@livehybrid  , @PickleRick  , @isoutamo 

I need the health status for HF while running the query. There are more than 5 HFs, and when I run the query for each HF individually, I get the results. However, I can't create a single alert that covers all HFs and —doing so would result in more than 5 separate alerts, one for each HF.

If am running the same query in LM and able to see all components status in a one go can't it be possible for the HF and IHF 

Hi @Praz_123 

To access the HF via REST you need to make sure they are setup in MC but also be able to reach their REST endpoints.

If you just want to see the health by host then you can try the following which will report hosts with red health checks:

index=_internal host=* source="*/var/log/splunk/health.log"  | stats latest(color) as color by feature, node_path, node_type, host 
| stats values(node_path) by color host node_type
| where color="red"

🌟 Did this answer help you? If so, please consider:

• Adding karma to show it was useful
• Marking it as the solution if it resolved your issue
• Commenting if you need any clarification

Your feedback encourages the volunteers in this community to continue contributing

You can use the splunk_server_group argument for the rest command to dispatch it to defined group of servers. See https://docs.splunk.com/Documentation/Splunk/latest/DistSearch/Distributedsearchgroups

But the user running the search must have the dispatch_to_indexers (or however it is called) capability.

As @PickleRick said many of us add those as an indexer into MC. I also add several additional custom groups to those. This helps me to avoid those false alerts and getting real status and statistics from indexers by selecting correct group on dashboards. There is idea on ideas.splunk.com to add own role for HF in MC. https://ideas.splunk.com/ideas/EID-I-73 This seems to be a future prospect, so maybe we finally get this into MC.

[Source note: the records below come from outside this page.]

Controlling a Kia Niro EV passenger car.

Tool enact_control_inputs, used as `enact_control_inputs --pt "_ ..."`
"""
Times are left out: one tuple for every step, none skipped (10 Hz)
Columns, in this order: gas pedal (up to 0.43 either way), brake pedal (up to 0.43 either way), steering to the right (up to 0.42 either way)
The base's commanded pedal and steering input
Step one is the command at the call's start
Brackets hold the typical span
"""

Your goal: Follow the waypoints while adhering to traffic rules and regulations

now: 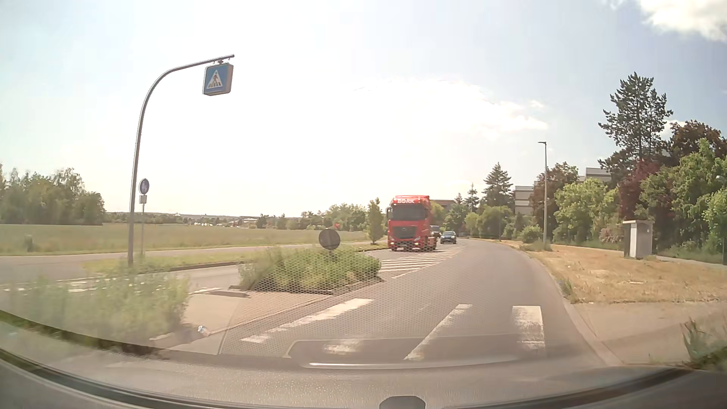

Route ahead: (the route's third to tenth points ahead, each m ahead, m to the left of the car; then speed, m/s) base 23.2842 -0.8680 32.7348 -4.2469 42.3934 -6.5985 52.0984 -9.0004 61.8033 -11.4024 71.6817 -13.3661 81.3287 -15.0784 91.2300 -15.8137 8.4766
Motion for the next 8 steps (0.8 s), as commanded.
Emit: enact_control_inputs --pt "0.260 0.000 0.139" --pt "0.260 0.000 0.138" --pt "0.260 0.000 0.138" --pt "0.268 0.000 0.138" --pt "0.268 0.000 0.136" --pt "0.268 0.000 0.132" --pt "0.268 0.000 0.125" --pt "0.268 0.000 0.112"
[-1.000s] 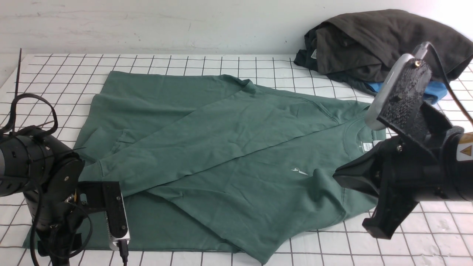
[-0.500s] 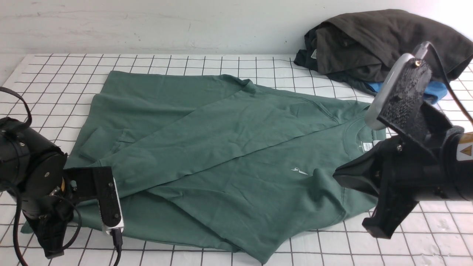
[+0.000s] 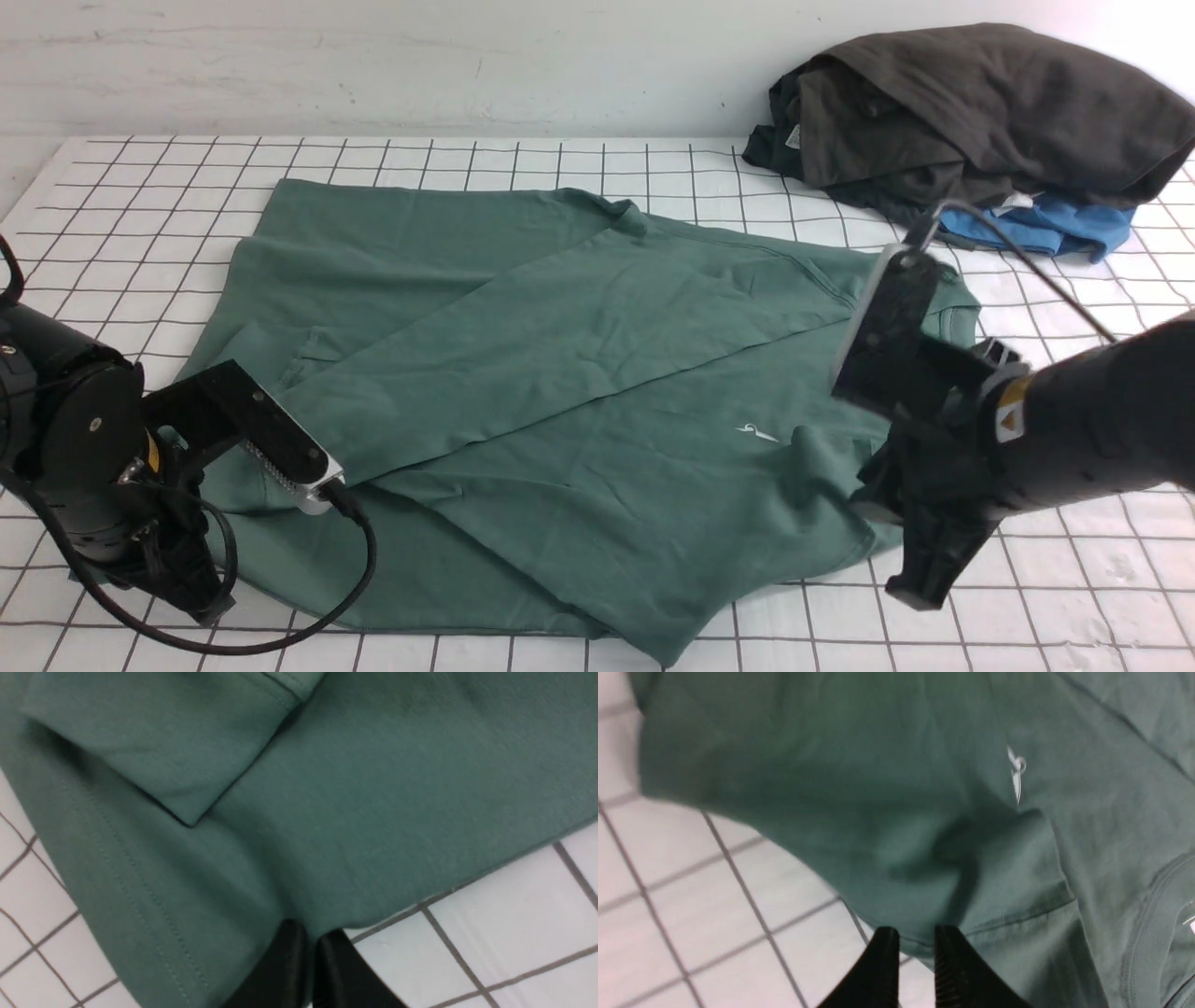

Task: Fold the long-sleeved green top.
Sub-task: Use both arms simultaneously to clamp the lower edge of the clothing fabric, then use both arms to drag the lower edge of the fabric forward and fold it over the upper edge, then use the right arm to clamp the right edge of the fabric, then use the right arm to drag the right edge of the fabric to the left and folds it over the left edge

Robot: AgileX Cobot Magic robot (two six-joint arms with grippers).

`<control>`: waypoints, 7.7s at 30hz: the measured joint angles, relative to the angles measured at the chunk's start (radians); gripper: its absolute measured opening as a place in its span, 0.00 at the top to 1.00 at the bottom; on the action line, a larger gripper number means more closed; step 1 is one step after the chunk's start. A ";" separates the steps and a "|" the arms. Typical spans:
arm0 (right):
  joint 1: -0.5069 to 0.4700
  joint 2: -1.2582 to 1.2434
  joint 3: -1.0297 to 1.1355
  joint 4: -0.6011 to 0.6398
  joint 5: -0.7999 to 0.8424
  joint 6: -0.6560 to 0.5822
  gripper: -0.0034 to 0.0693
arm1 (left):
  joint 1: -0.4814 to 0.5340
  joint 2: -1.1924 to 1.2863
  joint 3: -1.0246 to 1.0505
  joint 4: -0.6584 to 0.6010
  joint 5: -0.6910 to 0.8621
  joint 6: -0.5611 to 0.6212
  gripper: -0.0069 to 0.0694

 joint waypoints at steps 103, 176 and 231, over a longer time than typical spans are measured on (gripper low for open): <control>-0.220 0.872 -1.048 0.420 0.293 0.064 0.97 | -0.083 1.106 -1.898 -0.400 0.537 -0.077 0.91; -0.616 0.733 -0.829 0.216 0.526 0.510 0.64 | 0.090 -0.491 0.035 -0.251 -0.010 -0.228 0.92; 0.057 0.788 -1.288 0.592 0.319 0.453 0.47 | 0.090 -0.536 0.033 -0.387 0.008 -0.228 0.92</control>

Currently UFs don’t listen REST api by default from network. I haven’t tried to enable it and try to query those as I haven’t seen any benefits for it. You can see those enough well in forwarder management page. Another reason is that those doesn’t collect some introspection metrics by default and some cannot collect w/o adding separate TAs into those.

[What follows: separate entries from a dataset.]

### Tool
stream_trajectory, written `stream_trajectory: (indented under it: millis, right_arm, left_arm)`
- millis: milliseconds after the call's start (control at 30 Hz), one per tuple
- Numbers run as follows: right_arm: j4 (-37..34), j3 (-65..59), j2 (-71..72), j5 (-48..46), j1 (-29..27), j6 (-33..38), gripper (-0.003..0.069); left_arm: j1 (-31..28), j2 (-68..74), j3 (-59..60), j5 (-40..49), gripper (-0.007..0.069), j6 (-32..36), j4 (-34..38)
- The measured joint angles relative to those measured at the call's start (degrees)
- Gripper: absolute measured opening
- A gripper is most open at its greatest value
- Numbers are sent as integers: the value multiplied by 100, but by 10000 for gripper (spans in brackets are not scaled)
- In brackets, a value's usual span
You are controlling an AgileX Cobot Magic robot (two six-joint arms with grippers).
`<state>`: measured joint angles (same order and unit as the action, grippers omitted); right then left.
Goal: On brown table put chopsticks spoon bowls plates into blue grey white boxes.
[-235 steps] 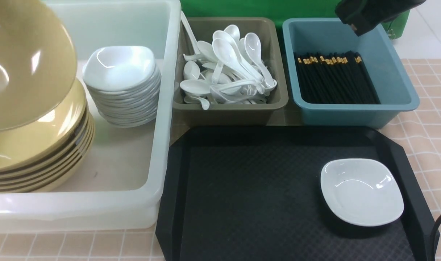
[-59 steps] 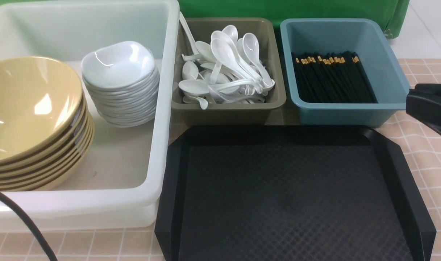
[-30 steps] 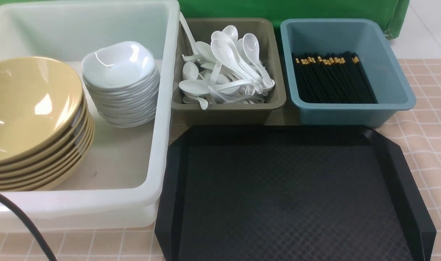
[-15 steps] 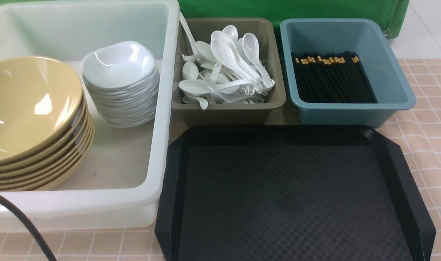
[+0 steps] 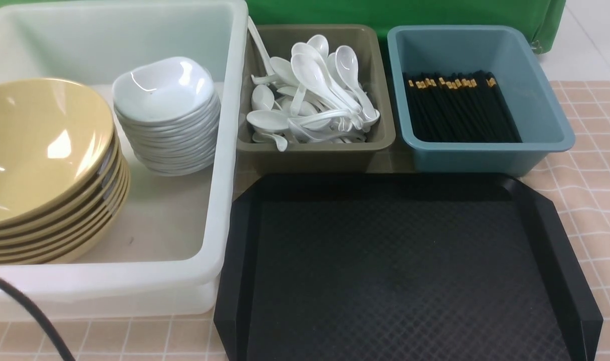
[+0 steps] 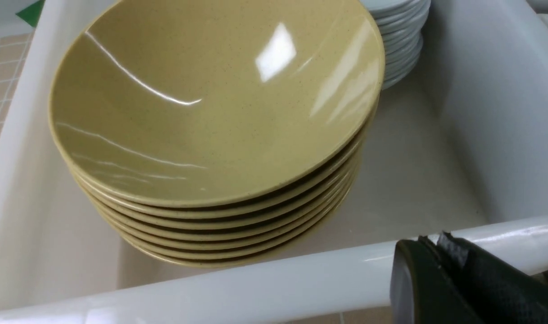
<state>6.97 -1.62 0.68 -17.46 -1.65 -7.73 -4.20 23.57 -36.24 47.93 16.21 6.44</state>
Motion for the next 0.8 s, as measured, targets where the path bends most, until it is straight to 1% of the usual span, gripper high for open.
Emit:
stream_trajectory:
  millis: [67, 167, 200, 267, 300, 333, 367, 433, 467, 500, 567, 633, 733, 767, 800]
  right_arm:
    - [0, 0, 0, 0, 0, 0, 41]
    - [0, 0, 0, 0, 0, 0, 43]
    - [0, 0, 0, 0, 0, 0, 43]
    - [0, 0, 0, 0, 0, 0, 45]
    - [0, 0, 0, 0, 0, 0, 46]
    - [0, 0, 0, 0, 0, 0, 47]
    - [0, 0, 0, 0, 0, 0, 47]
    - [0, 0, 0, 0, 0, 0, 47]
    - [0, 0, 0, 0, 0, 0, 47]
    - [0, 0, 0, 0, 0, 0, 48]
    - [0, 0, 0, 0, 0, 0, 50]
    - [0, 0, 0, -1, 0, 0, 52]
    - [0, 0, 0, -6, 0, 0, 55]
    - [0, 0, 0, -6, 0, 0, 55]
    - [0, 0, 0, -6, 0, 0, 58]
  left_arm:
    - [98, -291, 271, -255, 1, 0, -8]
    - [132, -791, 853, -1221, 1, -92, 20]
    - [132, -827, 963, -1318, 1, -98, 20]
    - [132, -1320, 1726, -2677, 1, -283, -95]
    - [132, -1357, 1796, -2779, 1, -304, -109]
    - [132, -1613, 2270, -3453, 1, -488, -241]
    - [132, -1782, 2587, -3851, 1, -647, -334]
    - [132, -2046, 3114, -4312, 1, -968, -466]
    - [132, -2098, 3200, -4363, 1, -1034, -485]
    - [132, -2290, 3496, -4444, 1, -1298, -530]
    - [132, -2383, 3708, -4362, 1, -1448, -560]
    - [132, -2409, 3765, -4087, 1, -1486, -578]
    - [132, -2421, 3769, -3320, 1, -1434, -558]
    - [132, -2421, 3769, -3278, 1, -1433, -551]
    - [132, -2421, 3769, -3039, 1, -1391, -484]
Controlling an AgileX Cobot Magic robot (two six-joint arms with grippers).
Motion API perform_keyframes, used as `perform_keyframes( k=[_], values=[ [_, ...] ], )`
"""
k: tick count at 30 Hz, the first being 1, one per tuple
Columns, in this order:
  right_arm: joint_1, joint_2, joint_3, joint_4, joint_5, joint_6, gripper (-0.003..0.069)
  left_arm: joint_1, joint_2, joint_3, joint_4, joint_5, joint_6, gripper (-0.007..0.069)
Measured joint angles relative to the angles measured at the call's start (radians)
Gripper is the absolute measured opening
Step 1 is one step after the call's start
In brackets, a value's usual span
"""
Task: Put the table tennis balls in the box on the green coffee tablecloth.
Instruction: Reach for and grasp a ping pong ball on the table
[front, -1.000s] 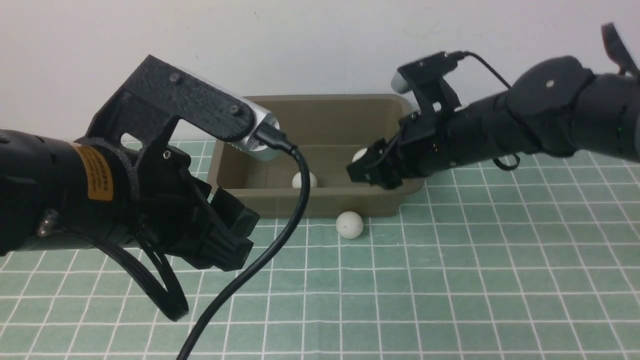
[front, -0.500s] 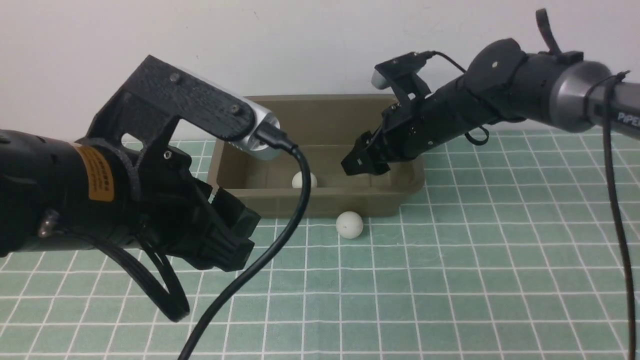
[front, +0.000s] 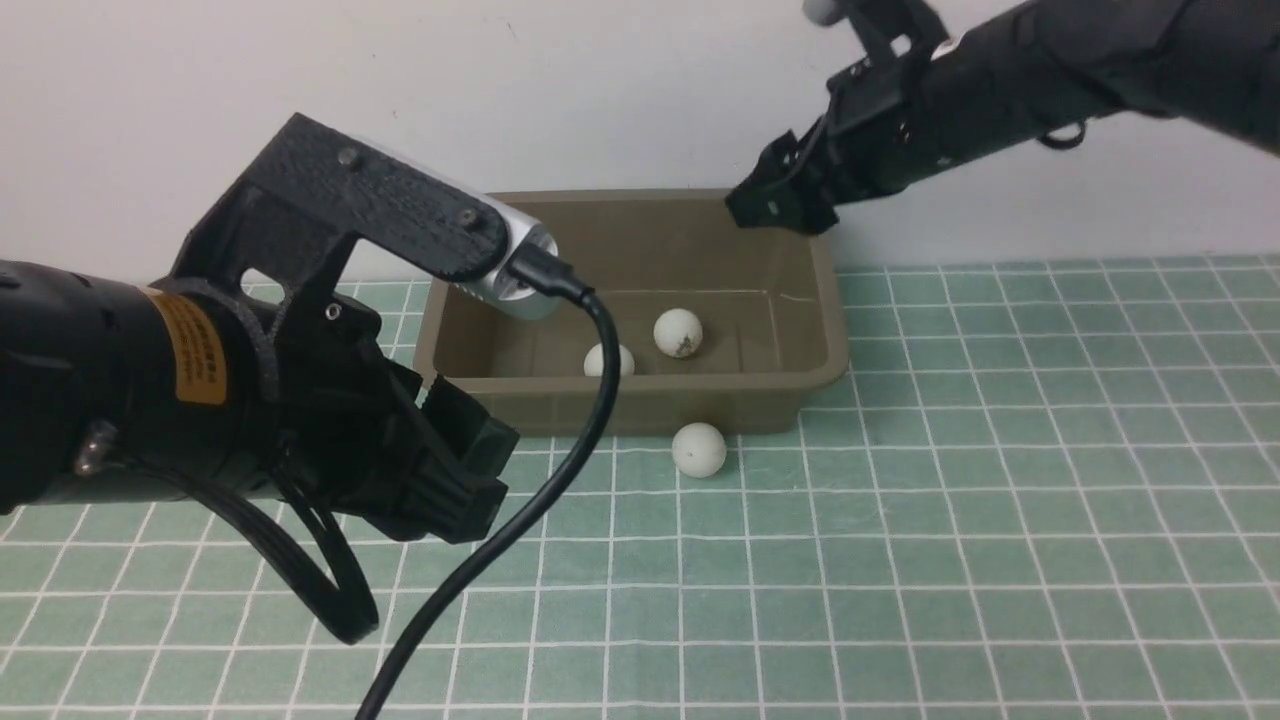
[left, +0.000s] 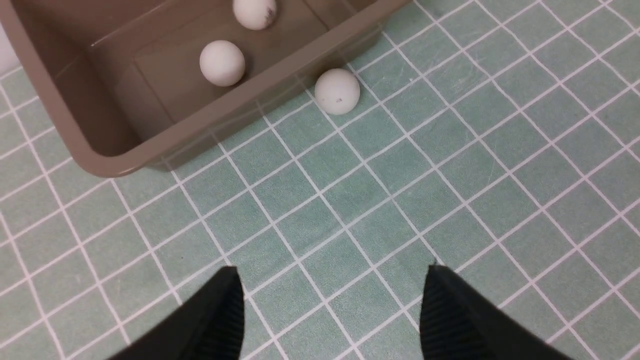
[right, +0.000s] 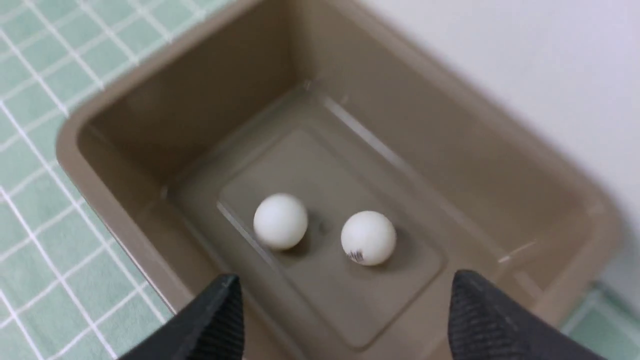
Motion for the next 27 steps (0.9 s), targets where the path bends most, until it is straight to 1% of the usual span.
perform_keyframes(
  k=[4, 8, 16, 21, 27],
  values=[
    [0.0, -0.125, -0.002, -0.087, 0.006, 0.094, 0.0493, 0.0, 0.0, 0.0, 0.0, 0.0, 0.0, 0.0426],
    [0.0, -0.224, -0.003, -0.139, 0.044, 0.185, 0.0487, 0.0, 0.0, 0.0, 0.0, 0.0, 0.0, 0.0426],
    [0.0, -0.352, -0.003, -0.165, 0.153, 0.328, 0.0486, 0.0, 0.0, 0.0, 0.001, 0.0, 0.0, 0.0426],
    [0.0, -0.423, -0.003, -0.177, 0.263, 0.423, 0.0484, 0.0, 0.0, 0.0, 0.004, -0.001, 0.001, 0.0426],
    [0.0, -0.438, -0.003, -0.178, 0.333, 0.449, 0.0483, 0.0, 0.0, 0.0, 0.012, -0.003, 0.001, 0.0426]
  ],
)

To add a bit of additional context to what's already been said - actually while most of the "other" Splunk components should be able to communicate with each other (or at least should be able to be able), forwarders are often (usually) in remote sites and environments which are completely separate from the "main" Splunk infrastructure so in many cases querying them directly doesn't make much sense.

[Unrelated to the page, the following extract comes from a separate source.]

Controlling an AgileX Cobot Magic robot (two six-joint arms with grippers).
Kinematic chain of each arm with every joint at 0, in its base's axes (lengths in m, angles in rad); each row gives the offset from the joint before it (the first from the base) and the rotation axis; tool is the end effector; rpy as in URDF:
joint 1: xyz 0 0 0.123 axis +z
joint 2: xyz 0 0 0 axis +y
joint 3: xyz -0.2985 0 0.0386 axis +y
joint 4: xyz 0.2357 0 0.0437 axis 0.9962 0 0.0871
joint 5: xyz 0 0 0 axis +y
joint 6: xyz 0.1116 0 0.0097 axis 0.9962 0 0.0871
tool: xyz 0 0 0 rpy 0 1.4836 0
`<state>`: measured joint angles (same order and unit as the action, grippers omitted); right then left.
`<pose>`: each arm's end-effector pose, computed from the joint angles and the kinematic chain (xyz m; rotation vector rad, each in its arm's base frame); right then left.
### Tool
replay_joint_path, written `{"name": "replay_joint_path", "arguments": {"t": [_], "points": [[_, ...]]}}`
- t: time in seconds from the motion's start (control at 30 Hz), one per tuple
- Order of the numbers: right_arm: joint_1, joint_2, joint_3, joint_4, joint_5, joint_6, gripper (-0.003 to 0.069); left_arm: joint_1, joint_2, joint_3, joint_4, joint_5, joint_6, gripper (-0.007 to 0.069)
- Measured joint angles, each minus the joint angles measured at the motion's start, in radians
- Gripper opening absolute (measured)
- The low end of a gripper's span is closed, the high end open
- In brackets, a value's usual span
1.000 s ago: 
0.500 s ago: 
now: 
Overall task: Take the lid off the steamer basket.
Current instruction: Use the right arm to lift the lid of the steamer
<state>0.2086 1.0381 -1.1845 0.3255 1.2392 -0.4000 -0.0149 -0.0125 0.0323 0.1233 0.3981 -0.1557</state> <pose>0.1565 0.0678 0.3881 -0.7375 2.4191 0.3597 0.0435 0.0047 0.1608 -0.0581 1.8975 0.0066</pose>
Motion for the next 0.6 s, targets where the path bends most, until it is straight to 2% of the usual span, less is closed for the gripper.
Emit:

So yes, for _some_ HFs a separate role could be beneficial but there can be many HFs (and most UFs) which you should simply have no access to.

And that's also why app management with DS works in pull mode - you serve your apps from the DS but it's the deployment clients (usually forwarders) which pull their apps from DS and you have no way of forcing them to do so. They have their interval with which they "phone home" and that's it.